① 本製剤の効能・効果は、「子宮内膜症に伴う疼痛の改善」、「月経困難症」及び「生殖補助医療における調節卵巣刺激の開始時期の調整」であること。

(3) オビドレル皮下注シリンジ250μg

① 本製剤は性腺刺激ホルモン製剤であり、本製剤の自己注射を行っている患者に対して指導管理を行った場合は、医科点数表区分番号「C101」在宅自己注射指導管理料を算定できるものであること。
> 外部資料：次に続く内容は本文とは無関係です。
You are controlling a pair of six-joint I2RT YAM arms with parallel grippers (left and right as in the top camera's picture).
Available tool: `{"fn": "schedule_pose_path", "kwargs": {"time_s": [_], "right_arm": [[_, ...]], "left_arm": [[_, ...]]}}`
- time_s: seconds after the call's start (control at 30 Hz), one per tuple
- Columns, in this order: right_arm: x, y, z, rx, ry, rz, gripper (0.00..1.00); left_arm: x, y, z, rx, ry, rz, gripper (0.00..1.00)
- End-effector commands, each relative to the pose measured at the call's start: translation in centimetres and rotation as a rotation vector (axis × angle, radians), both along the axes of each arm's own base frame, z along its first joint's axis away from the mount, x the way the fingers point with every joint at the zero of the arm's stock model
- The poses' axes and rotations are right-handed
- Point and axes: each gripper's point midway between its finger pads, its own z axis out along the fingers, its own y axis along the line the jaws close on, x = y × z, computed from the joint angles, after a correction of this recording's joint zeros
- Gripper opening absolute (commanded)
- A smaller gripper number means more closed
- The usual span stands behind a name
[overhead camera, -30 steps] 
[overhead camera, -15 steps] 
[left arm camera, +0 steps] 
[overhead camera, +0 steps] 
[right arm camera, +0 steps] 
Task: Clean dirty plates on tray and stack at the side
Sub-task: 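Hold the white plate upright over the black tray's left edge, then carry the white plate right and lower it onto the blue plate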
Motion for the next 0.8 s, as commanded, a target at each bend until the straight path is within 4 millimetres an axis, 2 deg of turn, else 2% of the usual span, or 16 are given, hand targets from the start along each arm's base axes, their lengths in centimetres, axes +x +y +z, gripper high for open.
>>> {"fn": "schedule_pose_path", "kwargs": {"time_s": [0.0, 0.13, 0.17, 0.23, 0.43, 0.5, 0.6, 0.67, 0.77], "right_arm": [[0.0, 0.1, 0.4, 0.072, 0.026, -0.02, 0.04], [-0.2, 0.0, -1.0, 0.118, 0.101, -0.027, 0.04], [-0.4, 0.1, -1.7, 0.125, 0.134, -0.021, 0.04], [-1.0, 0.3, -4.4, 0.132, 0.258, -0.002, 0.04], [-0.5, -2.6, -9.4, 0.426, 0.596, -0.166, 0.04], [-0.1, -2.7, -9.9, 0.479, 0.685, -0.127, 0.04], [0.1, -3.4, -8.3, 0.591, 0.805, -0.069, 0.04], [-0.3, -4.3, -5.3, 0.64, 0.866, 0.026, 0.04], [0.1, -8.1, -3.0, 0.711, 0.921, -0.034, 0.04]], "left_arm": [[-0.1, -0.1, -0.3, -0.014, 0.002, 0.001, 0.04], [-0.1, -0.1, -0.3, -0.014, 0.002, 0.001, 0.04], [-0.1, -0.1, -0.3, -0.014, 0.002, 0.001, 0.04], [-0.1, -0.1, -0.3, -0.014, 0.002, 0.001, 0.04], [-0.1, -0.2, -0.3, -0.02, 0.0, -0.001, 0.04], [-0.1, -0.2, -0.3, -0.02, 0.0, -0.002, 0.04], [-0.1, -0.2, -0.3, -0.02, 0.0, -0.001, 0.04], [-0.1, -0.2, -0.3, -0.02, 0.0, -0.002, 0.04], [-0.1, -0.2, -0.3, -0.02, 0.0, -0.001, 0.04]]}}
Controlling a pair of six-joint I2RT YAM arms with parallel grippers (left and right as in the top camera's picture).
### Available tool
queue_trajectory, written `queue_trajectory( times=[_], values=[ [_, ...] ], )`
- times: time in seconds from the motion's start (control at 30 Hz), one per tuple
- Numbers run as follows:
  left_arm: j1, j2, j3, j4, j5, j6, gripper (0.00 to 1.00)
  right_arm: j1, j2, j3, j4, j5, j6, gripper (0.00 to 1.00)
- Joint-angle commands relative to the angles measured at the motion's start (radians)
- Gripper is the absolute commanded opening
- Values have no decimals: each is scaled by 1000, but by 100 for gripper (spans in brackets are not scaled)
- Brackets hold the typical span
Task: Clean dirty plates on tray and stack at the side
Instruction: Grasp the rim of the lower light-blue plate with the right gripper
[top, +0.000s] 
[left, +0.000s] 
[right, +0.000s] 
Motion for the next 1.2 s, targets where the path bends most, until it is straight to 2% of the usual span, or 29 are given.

② 本製剤は針付注入器一体型のキットであるので、医科点数表区分番号「C101」在宅自己注射指導管理料を算定する場合、医科点数表区分番号「C151」注入器加算及び「C153」注入器用注射針加算は算定できないものであること。

(7) 「使用薬剤の薬価(薬価基準)の一部改正等について」(平成30年8月28日付け保医発0828第1号)の記の3の(1)の①中「「月経困難症」」を「「「月経困難症」及び「生殖補助医療における調節卵巣刺激の開始時期の調整」」に改め、③を削る。

(8) 「ゴナールエフ皮下注用75、同皮下注用150、同皮下注ペン300、同皮下注ペン450及び同皮下注ペン900の医薬品医療機器等法上の効能・効果等の変更に伴う留意事項の一部改正等について」(平成31年2月21日付け保医発0221第3号)の記の1を次のように改める。
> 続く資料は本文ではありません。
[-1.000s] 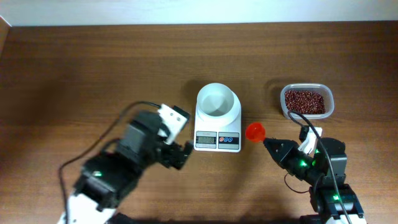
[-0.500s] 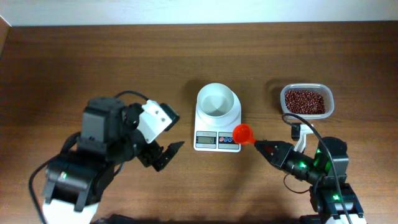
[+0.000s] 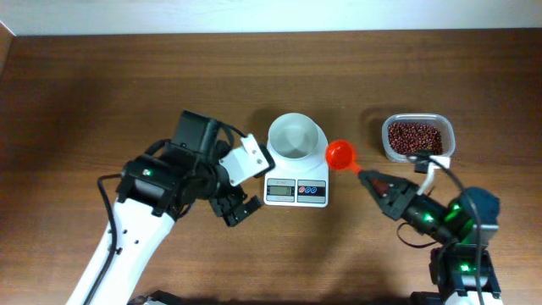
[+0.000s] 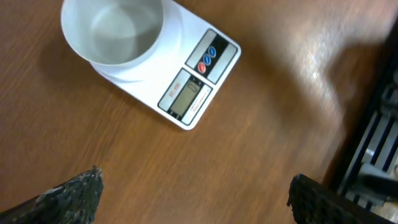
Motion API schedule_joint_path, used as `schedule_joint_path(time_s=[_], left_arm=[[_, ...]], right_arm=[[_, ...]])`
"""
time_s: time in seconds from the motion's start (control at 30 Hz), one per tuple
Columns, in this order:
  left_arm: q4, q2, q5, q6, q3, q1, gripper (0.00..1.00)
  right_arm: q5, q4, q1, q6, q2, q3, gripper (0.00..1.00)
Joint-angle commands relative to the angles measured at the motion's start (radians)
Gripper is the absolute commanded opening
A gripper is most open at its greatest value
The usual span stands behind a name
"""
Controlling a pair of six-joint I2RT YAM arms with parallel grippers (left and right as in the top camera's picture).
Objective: Scoop and weigh 50g on scale
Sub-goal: 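Retract the left gripper away from the scale, then carry the red scoop with the right gripper to the bean tub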
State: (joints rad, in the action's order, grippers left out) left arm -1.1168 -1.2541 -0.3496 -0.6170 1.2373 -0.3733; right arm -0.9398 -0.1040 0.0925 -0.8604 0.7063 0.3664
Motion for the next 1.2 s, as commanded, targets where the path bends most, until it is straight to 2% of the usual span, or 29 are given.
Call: schedule_joint_path(time_s=[0.0, 0.13, 0.27, 0.53, 0.7, 0.77, 0.97, 1.17], left_arm=[[-0.002, 0.005, 0.061, -0.022, 0.009, 0.012, 0.99], [0.009, 0.021, 0.039, -0.015, 0.009, 0.026, 0.99], [0.023, 0.022, 0.014, -0.004, 0.008, 0.025, 0.99], [0.023, 0.022, -0.008, -0.005, 0.008, 0.025, 0.99], [0.023, 0.022, -0.008, -0.005, 0.008, 0.025, 0.99], [0.023, 0.022, -0.008, -0.005, 0.008, 0.025, 0.99], [0.023, 0.022, -0.008, -0.005, 0.008, 0.025, 0.99], [0.023, 0.022, -0.008, -0.005, 0.008, 0.025, 0.99]], right_arm=[[-0.177, -0.009, 0.132, 0.015, -0.004, 0.055, 0.04], [-0.333, -0.009, 0.306, 0.015, -0.004, 0.056, 0.04], [-0.396, -0.009, 0.369, 0.015, -0.004, 0.056, 0.04], [-0.395, -0.009, 0.330, -0.011, 0.006, 0.056, 0.04], [-0.384, -0.018, 0.123, -0.012, 0.106, 0.056, 0.04], [-0.385, -0.044, 0.089, -0.029, 0.142, 0.056, 0.04], [-0.435, -0.054, 0.082, -0.196, 0.132, 0.056, 0.04], [-0.460, -0.053, 0.082, -0.196, 0.067, 0.056, 0.04]])
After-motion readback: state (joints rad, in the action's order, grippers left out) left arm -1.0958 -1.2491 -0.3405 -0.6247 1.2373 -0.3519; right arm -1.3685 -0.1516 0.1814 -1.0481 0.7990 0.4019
1 効能・効果等の一部変更承認に伴う留意事項について

ゴナールエフ皮下注用75及び同皮下注用150

本製剤は性腺刺激ホルモン製剤であり、本製剤の自己注射を行っている患者に対して指導管理を行った場合は、医科点数表区分番号「C101」在宅自己注射指導管理料を算定できるものであること。